Your answer should be every line below that includes the word "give".

Exercise data section start

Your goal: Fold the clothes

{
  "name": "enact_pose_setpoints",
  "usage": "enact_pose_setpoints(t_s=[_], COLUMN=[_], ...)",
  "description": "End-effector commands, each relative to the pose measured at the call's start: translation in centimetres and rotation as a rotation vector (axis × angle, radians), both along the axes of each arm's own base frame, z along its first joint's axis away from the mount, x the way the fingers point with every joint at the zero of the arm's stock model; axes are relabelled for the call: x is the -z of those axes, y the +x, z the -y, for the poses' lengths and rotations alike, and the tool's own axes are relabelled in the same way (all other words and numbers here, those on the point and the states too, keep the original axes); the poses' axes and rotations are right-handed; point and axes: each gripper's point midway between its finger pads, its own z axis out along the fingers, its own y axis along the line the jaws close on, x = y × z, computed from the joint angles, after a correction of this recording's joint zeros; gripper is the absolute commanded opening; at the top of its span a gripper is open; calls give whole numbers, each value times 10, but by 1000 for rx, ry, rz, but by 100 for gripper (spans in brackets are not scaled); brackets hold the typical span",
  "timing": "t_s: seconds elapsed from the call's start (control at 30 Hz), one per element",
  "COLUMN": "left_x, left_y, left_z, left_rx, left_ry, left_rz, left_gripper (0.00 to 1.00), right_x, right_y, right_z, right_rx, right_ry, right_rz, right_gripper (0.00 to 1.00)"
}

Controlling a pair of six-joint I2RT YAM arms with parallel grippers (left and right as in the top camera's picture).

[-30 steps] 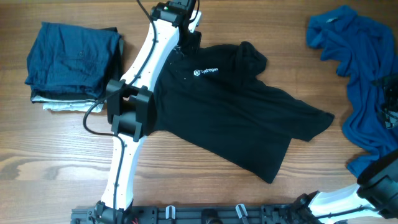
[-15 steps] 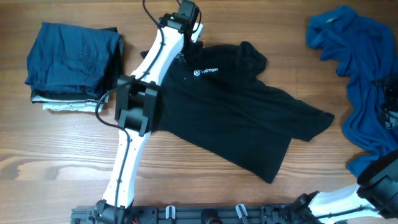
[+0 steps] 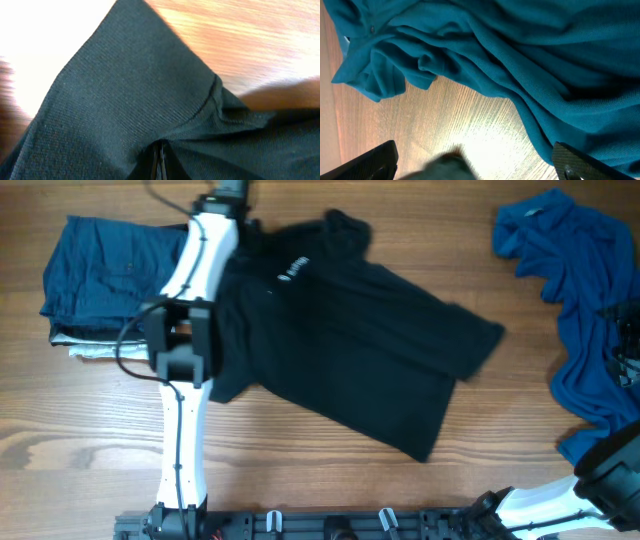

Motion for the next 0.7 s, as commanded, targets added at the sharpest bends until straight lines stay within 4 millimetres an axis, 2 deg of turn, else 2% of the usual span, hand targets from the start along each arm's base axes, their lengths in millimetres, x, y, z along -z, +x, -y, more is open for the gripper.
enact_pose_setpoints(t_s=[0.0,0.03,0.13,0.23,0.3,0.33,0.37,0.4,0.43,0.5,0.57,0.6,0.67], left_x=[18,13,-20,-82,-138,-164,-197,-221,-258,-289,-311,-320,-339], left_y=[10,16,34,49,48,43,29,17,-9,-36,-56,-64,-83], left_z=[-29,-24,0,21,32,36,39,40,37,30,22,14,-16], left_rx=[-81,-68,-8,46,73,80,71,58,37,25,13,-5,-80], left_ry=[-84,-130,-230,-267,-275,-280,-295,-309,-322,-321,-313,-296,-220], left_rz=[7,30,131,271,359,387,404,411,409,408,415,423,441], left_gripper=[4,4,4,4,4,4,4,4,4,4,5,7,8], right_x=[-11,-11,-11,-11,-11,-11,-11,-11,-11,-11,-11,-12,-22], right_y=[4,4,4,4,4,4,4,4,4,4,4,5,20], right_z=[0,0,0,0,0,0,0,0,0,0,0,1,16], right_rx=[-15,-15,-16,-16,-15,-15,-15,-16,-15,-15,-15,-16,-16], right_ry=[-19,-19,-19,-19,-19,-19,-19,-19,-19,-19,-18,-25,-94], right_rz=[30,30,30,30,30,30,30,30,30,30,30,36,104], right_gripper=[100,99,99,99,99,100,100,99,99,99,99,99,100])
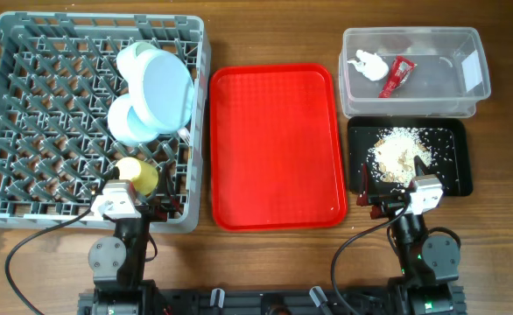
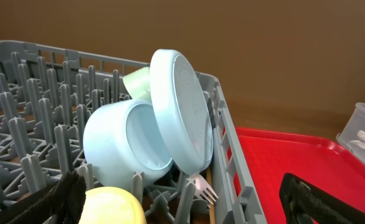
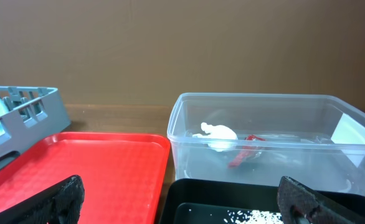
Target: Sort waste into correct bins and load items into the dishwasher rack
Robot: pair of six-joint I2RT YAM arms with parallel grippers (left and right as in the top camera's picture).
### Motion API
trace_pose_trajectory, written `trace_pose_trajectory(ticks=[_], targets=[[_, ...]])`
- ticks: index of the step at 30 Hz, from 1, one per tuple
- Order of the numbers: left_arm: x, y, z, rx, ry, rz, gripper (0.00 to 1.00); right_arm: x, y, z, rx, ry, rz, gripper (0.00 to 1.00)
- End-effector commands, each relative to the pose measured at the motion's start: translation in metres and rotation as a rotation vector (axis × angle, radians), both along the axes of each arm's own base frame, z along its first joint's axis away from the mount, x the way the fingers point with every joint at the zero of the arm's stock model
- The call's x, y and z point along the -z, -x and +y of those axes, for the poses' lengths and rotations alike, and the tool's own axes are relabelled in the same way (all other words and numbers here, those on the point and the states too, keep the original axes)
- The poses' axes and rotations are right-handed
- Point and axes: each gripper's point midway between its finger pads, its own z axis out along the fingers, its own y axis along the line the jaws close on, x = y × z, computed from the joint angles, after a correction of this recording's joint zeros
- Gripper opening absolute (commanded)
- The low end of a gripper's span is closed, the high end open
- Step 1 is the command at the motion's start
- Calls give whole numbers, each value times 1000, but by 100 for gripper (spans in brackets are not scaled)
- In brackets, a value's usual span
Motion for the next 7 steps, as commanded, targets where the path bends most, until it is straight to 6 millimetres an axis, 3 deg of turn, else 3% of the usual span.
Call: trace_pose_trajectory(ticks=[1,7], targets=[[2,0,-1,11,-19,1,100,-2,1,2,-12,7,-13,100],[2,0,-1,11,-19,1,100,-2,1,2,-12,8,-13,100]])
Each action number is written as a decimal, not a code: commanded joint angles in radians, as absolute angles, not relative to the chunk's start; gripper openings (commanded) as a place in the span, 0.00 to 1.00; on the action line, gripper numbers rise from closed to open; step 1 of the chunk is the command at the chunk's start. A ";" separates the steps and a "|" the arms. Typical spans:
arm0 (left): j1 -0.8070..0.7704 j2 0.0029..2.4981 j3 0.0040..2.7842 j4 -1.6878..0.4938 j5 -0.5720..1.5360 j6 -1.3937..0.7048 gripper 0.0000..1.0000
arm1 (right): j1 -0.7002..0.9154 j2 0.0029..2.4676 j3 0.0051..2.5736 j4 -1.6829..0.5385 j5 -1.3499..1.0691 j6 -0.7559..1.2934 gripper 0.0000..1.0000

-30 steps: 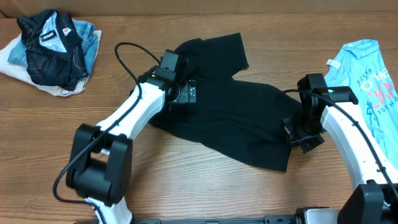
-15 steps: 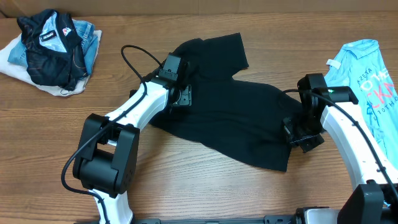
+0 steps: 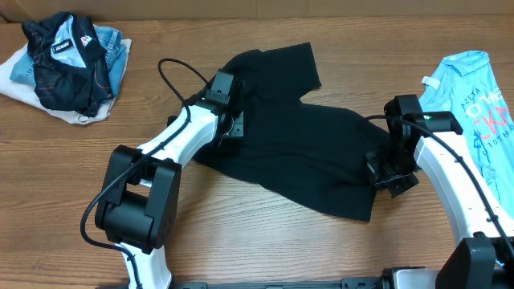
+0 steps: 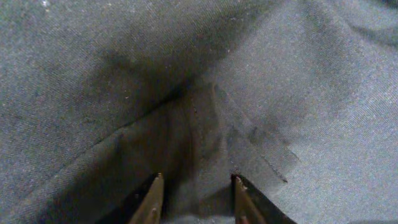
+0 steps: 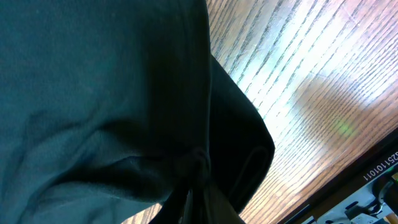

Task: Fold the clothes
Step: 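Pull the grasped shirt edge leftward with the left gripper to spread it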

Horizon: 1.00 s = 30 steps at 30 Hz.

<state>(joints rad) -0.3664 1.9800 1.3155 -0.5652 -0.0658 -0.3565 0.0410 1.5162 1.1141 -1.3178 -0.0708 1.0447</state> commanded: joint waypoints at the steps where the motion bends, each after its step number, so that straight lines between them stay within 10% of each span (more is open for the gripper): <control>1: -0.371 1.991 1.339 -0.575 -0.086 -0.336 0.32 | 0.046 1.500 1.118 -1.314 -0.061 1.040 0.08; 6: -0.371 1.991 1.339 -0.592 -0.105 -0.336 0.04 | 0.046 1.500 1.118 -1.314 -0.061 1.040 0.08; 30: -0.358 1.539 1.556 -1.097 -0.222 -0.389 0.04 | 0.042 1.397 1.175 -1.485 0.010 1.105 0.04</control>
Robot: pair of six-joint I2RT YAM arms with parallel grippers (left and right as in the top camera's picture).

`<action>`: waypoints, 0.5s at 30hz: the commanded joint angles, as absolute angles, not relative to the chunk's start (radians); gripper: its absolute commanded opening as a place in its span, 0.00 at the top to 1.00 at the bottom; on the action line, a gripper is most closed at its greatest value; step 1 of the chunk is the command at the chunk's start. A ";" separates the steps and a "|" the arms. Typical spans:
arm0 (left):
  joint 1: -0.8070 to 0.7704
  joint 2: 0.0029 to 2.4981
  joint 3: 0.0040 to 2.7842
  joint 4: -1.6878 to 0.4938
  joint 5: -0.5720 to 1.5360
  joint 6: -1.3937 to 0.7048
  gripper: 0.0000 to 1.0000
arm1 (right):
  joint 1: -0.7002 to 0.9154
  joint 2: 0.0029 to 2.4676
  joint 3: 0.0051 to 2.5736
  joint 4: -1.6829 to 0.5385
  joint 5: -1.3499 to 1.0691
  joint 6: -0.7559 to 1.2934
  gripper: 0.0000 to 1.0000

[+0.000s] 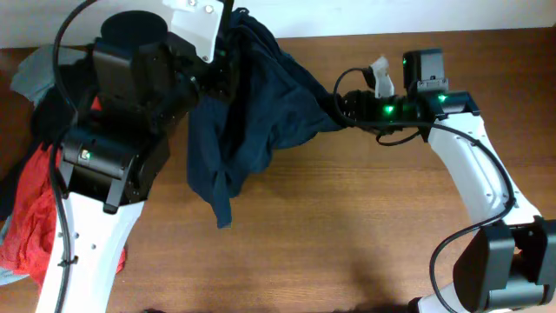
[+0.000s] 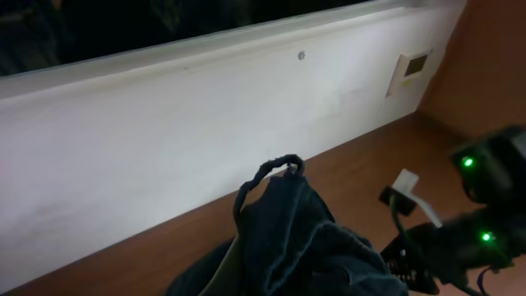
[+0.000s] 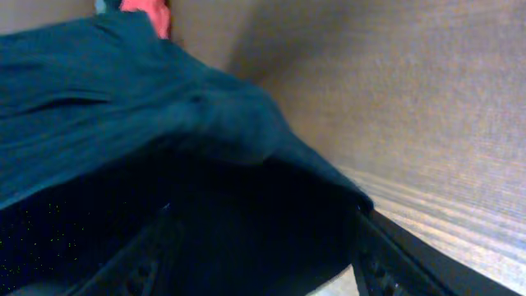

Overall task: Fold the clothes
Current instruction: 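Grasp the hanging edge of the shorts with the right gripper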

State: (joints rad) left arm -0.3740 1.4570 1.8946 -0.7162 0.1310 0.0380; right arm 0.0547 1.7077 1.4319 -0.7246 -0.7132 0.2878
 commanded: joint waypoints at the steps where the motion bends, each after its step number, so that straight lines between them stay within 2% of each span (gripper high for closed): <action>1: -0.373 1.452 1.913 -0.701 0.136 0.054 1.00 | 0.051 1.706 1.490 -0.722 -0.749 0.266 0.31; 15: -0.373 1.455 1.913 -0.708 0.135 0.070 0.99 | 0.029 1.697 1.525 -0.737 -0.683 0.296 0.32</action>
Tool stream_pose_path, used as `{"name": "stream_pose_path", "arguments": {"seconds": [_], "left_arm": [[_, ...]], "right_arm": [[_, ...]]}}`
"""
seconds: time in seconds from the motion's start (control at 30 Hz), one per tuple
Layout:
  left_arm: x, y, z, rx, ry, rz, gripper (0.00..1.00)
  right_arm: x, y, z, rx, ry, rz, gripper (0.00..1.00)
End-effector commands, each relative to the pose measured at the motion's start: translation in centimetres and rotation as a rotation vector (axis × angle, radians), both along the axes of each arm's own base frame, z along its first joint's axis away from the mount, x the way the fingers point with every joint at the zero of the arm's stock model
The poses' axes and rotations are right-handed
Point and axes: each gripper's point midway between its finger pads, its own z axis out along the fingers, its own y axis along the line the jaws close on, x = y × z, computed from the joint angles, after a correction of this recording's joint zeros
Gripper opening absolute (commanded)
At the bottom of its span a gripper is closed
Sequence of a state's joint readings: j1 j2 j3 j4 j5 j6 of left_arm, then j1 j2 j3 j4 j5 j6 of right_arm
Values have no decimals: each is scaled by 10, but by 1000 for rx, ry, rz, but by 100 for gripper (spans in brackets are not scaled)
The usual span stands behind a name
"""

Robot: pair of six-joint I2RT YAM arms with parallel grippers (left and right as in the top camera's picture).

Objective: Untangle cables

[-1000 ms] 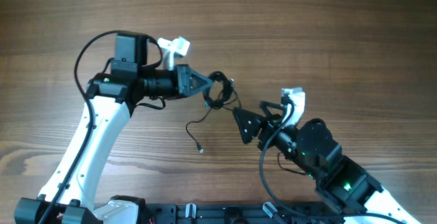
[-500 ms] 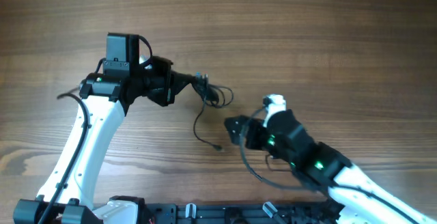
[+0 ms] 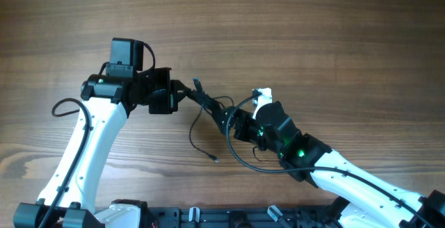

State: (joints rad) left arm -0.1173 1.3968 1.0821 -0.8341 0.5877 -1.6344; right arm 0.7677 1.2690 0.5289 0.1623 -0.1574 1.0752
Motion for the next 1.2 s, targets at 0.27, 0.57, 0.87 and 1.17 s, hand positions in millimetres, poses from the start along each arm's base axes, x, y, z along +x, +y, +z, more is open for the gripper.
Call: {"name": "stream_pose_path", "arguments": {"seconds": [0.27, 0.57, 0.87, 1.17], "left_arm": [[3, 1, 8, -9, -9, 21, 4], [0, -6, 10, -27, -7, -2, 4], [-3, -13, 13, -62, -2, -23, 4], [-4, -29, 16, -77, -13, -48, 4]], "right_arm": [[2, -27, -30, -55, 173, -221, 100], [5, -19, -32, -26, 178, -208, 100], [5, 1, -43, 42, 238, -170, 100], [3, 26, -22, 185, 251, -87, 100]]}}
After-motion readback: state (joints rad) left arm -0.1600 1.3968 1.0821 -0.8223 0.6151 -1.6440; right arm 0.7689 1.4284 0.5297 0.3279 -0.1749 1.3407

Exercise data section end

**Result for this task:**
  "description": "End-effector commands, each relative to the pose measured at the call's start: translation in centimetres and rotation as a rotation vector (axis × angle, radians), both along the axes of each arm's own base frame, z along its first joint's axis away from the mount, x the way the fingers point with every joint at the zero of the arm's stock model; axes are relabelled for the call: x is the -z of those axes, y the +x, z the -y, for the poses' lengths and rotations alike, and the tool's own axes are relabelled in the same way (all other words and numbers here, those on the point and the states too, keep the original axes); the poses' axes and rotations are right-handed; point and axes: each gripper's point midway between its finger pads, its own z axis out along the fingers, its own y axis along the line the jaws close on, x = y × z, computed from the joint angles, after a correction of this recording's joint zeros; gripper is the absolute commanded opening; at the top of its span a gripper is open; calls give whole numbers, each value times 10, but by 1000 for rx, ry, rz, but by 100 for gripper (spans in brackets are not scaled); brackets hold the typical span",
- Calls give whole numbers, each value times 1000, but by 100 for gripper (spans in brackets are not scaled)

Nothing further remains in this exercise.